Takiej nabrałam ochoty na sukienkę z dzianiny, że musiałam natychmiast uszyć, tak wiem mam ich tyle, ale w tym wszystkim nie chodzi o to, żeby wyciągnąć z szafy ale o to żeby szyć i realizować kolejne pomysły.
Szybka decyzja skąd materiał, zanim się wybiorę po dzianinę do Częstochowy to upłynie trochę czasu, najszybciej będzie jak kupię u Natana i tak zrobiłam.

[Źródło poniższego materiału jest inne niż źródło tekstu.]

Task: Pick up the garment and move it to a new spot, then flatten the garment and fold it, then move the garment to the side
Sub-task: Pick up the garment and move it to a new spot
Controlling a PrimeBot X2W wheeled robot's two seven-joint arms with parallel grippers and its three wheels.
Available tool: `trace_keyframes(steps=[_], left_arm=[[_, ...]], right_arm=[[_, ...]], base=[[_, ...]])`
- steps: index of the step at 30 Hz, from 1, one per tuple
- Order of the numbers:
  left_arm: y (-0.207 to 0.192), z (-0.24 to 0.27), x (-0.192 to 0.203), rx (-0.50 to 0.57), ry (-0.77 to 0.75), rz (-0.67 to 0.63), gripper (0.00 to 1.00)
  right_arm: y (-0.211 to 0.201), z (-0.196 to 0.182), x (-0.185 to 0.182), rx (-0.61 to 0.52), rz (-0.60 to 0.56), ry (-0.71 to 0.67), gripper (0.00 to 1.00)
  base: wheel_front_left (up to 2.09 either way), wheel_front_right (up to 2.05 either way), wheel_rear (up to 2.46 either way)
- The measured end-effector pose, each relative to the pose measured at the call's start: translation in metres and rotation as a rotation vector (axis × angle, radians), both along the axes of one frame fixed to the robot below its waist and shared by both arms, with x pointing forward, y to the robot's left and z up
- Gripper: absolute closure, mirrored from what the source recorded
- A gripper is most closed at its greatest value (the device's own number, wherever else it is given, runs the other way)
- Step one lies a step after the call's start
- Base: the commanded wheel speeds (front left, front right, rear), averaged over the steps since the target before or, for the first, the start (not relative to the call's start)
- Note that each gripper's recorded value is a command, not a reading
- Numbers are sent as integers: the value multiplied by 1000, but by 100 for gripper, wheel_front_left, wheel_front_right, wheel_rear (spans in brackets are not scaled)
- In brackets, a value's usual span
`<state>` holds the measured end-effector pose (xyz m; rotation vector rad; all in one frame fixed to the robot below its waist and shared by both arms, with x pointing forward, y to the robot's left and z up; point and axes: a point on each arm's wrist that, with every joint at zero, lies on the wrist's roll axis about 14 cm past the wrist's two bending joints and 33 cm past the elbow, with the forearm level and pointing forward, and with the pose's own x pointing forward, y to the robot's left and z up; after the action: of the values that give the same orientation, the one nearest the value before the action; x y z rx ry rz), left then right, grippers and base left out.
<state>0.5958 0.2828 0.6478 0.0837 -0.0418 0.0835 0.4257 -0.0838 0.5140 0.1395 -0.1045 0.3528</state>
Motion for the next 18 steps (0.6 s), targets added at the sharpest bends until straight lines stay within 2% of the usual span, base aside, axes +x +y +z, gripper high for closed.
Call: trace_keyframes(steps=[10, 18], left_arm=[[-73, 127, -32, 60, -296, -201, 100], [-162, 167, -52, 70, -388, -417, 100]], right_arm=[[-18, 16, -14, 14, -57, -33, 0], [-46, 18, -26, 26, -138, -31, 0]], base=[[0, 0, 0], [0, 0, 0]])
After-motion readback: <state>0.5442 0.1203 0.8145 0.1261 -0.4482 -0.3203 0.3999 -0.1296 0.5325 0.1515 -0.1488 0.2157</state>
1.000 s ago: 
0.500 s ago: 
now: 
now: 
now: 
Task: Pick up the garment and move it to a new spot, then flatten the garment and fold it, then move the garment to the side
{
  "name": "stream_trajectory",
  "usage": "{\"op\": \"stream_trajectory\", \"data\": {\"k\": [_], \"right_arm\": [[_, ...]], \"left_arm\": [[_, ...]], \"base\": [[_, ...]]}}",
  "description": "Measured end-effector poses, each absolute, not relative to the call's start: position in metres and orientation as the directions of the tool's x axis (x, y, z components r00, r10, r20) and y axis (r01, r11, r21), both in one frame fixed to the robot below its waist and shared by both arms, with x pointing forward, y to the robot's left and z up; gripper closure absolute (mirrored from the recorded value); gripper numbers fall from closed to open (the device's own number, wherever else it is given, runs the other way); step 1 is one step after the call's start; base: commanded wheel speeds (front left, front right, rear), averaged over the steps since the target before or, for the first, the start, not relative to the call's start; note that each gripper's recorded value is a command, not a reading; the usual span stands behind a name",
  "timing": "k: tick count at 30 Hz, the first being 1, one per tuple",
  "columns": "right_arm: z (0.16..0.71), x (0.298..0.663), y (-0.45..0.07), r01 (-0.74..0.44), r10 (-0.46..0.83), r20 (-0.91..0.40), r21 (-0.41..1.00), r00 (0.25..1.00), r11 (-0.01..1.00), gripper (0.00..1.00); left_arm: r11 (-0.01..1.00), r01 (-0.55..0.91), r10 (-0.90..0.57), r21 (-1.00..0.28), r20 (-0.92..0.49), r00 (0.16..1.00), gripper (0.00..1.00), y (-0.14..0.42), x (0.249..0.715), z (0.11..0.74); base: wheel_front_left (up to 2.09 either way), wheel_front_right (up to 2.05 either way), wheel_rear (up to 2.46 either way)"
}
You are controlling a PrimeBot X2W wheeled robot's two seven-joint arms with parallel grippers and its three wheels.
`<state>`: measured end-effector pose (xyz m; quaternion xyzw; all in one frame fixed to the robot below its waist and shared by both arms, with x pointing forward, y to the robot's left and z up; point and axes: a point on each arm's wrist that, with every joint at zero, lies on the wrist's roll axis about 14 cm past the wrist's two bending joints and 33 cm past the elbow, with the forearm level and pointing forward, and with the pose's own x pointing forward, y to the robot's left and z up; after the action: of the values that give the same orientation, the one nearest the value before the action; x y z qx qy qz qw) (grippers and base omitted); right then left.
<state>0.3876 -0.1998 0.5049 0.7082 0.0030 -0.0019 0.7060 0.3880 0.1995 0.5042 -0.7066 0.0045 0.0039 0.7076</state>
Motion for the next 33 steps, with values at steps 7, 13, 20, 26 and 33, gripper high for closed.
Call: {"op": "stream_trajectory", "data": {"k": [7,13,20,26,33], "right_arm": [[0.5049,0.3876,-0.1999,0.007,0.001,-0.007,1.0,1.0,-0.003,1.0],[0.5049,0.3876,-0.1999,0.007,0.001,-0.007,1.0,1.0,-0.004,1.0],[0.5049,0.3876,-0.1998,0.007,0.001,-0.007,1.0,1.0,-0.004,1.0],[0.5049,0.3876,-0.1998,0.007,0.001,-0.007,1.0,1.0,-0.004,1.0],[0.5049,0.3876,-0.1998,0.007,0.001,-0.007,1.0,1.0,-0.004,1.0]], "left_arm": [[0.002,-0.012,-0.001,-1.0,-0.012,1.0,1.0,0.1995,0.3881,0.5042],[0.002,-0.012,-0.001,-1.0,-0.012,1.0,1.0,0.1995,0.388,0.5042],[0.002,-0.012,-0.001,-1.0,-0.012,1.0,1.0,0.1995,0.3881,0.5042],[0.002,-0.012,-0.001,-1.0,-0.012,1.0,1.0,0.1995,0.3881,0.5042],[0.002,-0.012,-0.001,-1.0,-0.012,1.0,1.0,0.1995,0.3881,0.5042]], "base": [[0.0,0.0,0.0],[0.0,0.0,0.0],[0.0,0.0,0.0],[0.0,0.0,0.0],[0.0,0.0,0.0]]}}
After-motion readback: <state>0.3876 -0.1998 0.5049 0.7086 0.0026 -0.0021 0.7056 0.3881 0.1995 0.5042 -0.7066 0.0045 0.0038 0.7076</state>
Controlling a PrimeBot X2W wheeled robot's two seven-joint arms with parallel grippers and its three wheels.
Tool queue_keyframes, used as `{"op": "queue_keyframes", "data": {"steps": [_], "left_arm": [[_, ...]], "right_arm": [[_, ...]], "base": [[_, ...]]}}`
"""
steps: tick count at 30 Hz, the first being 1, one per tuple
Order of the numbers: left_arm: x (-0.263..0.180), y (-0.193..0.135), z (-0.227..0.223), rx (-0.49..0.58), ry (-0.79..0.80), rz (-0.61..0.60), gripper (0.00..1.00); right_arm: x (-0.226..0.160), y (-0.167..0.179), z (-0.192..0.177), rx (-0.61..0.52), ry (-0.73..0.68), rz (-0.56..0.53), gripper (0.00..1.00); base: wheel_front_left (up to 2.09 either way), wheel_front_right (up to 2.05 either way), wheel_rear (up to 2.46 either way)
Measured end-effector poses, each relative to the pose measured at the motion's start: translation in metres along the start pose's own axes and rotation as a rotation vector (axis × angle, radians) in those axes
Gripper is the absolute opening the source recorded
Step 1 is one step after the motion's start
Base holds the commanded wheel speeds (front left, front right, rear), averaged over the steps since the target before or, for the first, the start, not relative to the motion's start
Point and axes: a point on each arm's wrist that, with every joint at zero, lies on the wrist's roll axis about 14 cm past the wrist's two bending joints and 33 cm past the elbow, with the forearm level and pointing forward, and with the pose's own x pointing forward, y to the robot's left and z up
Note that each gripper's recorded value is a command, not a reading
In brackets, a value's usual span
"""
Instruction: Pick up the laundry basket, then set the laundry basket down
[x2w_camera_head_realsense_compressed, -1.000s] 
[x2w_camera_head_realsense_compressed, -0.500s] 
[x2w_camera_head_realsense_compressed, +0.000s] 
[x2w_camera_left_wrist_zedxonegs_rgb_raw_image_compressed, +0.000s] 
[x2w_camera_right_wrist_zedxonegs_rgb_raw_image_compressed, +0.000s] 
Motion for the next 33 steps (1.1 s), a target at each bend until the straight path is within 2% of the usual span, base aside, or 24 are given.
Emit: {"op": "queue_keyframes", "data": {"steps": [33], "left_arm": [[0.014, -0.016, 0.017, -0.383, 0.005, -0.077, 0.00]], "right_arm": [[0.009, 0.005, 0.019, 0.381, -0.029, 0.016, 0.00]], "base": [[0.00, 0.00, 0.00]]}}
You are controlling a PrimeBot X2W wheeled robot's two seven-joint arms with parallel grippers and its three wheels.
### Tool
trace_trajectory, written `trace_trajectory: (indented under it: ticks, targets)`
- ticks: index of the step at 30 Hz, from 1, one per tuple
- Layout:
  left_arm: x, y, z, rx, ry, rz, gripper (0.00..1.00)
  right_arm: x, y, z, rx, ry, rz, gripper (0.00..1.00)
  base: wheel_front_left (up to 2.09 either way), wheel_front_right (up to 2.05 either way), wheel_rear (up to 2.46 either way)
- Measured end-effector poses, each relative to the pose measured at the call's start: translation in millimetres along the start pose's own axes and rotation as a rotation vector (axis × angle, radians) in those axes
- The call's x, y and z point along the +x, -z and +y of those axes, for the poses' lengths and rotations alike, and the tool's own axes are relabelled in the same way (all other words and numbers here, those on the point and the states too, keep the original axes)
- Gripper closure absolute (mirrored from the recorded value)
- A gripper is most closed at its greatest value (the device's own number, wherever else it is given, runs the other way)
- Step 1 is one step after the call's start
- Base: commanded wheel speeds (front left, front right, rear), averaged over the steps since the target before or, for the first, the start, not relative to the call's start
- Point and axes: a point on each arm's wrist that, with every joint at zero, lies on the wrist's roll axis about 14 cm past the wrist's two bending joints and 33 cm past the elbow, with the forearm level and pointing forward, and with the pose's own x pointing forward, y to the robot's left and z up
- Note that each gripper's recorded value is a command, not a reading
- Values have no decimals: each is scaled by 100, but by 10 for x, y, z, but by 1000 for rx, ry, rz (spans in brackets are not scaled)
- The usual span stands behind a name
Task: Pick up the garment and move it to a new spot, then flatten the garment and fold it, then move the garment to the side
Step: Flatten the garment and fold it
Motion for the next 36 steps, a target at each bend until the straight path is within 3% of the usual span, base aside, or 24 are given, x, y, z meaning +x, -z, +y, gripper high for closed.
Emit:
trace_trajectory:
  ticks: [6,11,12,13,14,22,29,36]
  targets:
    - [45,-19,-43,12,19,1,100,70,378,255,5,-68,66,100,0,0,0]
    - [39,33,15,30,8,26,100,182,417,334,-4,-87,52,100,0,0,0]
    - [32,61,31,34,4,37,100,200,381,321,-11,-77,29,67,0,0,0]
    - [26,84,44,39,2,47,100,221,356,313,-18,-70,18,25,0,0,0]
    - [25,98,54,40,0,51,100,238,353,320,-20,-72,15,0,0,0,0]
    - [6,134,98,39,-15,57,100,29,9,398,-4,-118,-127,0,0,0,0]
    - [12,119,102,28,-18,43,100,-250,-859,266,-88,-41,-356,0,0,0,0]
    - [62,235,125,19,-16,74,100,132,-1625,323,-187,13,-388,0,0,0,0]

MATERIAŁ/DZIANINA, kupiłam rano, na drugi dzień już była, dobra gatunkowo, dość zbita i nie należy do takiej cienizny, na sukienkę idealna, pierwsze co zrobiłam to wyprałam, wiadomo nie lubię później niespodzianek, ale wszystko w porządku.
Sukienkę sama wymyśliłam, ale musiałam mieć podstawę i tutaj skorzystałam z Burdy 11/2015 model 104 A, ale tylko sam środek.
To wszystko co było z formy, reszta to plisa dekoltu, i ramiączka, do tego dół ze skosu z jedną zakładką z przodu i z tyłu i wiązany krótki pasek, bo materiału miałam ok. 1,7 m, nic w zasadzie nie zostało, ale tak lubię szyć, pozostające większe kawałki mnie przerażają.
Sukienka wygodna i praktyczna, jak to dzianina, ale już ją bardzo lubię i mam nadzieję na ciepły wrzesień.